Disk Encryption Spyware Attack Video Disk Encryption Most people choose Disk Encryption like: BitLocker, FileVault, LUKS, VeraCrypt, Cryptomator etc. because it encrypts at drive level Once the drive is unlocked a logical drive (or mount point) is presented to the user. All applications can now open all files Spyware also has access to all files in the logical drive (or mount point) from the inside once your drive is unlocked This is why Disk Encryption doesn't protect against Spyware and only File Encryption offers constant protection ! File Encryption Encrypting Files keeps your OS / Encryption App from offering a logical drive / mount point Spyware can get to any (logical) drive / mount but the files inside the drive / mount are encrypted This is why File Encryption does protect against Spyware running in the background
Hi Ron. Thanks for your post. Will try and frame this question as best I can, but how does individual file encryption actually work in the sense of data at rest vs an open file?
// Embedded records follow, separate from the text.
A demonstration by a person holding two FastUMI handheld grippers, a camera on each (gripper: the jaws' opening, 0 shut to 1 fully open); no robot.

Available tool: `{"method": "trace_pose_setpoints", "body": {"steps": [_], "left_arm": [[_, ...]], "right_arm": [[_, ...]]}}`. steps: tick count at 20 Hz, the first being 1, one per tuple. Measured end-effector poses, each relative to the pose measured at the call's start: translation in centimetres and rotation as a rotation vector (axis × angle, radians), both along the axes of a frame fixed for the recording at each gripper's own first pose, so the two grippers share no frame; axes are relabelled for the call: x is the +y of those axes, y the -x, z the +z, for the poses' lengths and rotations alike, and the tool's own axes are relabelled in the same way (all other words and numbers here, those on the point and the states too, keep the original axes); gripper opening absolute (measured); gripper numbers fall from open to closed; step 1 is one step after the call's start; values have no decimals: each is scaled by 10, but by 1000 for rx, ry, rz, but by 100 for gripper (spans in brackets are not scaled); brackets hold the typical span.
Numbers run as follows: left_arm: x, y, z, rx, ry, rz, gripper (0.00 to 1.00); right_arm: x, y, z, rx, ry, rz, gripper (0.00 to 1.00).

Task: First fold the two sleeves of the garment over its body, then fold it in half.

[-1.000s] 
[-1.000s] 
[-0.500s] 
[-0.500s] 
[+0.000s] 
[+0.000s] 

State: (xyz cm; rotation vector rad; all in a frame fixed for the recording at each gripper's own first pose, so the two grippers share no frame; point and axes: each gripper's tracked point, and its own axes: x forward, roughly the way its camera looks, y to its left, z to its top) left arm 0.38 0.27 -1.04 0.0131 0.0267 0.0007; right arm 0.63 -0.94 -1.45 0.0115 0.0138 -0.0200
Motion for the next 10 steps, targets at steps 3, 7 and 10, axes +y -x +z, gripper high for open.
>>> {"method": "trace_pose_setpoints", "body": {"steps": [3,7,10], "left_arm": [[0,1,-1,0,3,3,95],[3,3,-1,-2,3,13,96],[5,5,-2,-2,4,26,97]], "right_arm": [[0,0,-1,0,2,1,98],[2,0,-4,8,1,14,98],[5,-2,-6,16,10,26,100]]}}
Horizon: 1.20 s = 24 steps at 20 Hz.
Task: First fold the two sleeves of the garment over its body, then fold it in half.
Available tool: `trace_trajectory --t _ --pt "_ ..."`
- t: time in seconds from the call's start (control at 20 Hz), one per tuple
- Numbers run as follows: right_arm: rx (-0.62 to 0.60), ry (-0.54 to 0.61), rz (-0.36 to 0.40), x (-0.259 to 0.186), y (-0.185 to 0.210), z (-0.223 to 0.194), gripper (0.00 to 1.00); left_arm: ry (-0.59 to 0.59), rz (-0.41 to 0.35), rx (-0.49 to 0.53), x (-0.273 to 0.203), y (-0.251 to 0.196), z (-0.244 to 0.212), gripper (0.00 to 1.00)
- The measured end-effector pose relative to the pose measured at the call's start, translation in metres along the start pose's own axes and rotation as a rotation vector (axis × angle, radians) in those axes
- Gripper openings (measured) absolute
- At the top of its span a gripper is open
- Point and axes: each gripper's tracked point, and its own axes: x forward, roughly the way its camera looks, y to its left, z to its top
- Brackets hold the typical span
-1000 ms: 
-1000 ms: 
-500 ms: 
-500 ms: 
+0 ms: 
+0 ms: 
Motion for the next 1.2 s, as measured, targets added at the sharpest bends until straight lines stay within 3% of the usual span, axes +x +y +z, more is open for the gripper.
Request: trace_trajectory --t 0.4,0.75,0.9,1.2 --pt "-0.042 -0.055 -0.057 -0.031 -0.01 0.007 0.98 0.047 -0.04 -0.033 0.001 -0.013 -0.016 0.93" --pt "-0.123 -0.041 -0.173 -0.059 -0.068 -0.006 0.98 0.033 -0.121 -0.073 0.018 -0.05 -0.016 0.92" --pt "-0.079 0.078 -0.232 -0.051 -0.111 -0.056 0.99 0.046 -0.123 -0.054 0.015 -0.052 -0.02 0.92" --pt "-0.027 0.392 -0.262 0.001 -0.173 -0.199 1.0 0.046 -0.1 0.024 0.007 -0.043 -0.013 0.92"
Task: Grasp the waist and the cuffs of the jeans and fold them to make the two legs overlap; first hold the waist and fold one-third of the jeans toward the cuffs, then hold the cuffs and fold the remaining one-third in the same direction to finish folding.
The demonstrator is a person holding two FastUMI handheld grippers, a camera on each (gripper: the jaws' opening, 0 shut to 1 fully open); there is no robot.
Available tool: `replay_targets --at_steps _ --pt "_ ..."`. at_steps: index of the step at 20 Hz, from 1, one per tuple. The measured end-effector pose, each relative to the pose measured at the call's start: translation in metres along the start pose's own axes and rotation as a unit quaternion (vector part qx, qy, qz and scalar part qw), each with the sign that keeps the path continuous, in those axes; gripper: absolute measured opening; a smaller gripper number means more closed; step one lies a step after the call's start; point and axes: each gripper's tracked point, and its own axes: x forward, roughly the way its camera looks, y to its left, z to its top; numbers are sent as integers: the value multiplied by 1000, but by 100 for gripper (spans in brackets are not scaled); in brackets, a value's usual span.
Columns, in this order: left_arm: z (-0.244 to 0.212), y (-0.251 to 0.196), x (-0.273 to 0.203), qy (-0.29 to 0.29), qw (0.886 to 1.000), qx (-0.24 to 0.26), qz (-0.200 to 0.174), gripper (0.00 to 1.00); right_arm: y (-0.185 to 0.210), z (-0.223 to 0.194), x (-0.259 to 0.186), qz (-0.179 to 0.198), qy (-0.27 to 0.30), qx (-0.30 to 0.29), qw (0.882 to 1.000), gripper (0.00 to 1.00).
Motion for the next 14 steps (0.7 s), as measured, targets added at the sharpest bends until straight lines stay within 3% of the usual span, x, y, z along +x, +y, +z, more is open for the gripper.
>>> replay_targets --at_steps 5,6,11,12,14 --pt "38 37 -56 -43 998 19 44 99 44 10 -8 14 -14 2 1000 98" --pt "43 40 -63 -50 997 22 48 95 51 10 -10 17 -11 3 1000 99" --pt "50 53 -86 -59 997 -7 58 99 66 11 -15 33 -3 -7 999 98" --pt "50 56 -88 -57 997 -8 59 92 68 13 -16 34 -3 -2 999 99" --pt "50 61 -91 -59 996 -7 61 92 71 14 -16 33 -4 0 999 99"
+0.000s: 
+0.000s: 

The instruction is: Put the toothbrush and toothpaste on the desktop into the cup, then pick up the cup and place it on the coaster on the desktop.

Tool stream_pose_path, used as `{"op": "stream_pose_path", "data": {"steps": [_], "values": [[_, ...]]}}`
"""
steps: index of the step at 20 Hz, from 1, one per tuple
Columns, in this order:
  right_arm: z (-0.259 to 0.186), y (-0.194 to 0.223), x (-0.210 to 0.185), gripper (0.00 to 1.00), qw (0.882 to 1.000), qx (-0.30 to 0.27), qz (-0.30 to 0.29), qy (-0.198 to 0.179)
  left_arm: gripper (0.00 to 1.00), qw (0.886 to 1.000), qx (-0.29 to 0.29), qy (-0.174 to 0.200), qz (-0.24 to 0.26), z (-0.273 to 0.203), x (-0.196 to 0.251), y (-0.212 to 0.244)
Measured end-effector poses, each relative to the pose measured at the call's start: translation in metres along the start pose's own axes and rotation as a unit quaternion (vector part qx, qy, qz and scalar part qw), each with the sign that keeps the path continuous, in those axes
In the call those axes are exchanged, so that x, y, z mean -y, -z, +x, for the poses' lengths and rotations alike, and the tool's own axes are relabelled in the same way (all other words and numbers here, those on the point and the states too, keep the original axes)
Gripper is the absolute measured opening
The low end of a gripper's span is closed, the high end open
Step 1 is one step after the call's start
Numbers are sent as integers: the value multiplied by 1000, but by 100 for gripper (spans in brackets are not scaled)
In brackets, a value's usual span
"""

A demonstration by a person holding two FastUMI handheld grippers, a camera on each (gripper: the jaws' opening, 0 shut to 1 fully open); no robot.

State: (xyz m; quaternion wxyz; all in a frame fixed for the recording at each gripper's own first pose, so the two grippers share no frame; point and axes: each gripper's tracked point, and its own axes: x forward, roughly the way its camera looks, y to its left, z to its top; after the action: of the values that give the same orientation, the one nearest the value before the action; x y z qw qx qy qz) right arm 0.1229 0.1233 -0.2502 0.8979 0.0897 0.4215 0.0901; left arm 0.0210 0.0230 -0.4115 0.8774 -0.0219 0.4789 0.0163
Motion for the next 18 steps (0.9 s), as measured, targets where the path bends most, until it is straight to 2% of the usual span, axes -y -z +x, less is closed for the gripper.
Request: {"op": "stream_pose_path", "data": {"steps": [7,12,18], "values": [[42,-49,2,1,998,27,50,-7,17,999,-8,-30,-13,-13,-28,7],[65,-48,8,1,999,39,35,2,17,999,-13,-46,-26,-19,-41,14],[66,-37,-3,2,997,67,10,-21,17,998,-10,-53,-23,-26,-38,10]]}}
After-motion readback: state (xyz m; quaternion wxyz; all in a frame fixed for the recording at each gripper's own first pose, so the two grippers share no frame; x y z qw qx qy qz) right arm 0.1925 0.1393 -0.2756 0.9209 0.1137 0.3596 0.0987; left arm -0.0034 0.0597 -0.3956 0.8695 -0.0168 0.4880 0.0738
For example, on a Mac, if one has an encrypted container open and is working on a file, is this still protected?
Hi Reality, File Encryption The simple explanation of an individual decrypted open file versus an unlocked drive is that when you decrypt and open a separately encrypted file then only that particular file is decrypted and not all the other files. They remain encrypted. (there has to be a time where even encrypted files need to be decrypted and openend for reading or editing). FinalCrypt can decrypt and open a file and encrypt the file immediately after it is opened by the application so the openend file only remains in memory (if the application can handle opened files from ram only). Disk Encryption For any file to be opened from a Disk Encrypted Drive it requires unlocking the entire drive, which doesn't means that the encrypted (physical) drive is decrypted, but the logically presented drive does offers a decrypt-on-the-fly bridge between the physical encrypted drive and the logically presented (unlocked) drive. Simply said after unlocking a drive all files inside are accessible by decrypt-on-the-fly access so all files inside are effectively decrypted when an application requests for an open-file handle to any file inside the unlocked (logical) drive. Disk Encryption for that reason can't protect against malware / spyware / virus infections or governmental / big tech spyware. You might want to read FinalCrypt's Support FAQ Hope that answers your question
Problem is, eventually you will have to decrypt the file you would like to have access to, otherwise how would you access the file? So if there is any spyware/malware is resided in your OS, there is not much difference whether you do file or disk encryption. The only difference I see is how much time it will take.
Let's compare it with either someone stealing all your money in the bank or one single dollar you lift from your pocket. The first is a disaster the last one is a small loss. FinalCrypt allows automated decrypts, file-open and encrypts before any spyware get's a hold of it in case a file is really critical to you. Check the FinalCrypt Command Line Interface Manual Page
Thanks Ron for your response. Interesting. So the take away from this is an encrypted container in this case scenario (depending of course on size and whats in it) offers little more protection than FDE. I like your analogy of all your money vs one dollar.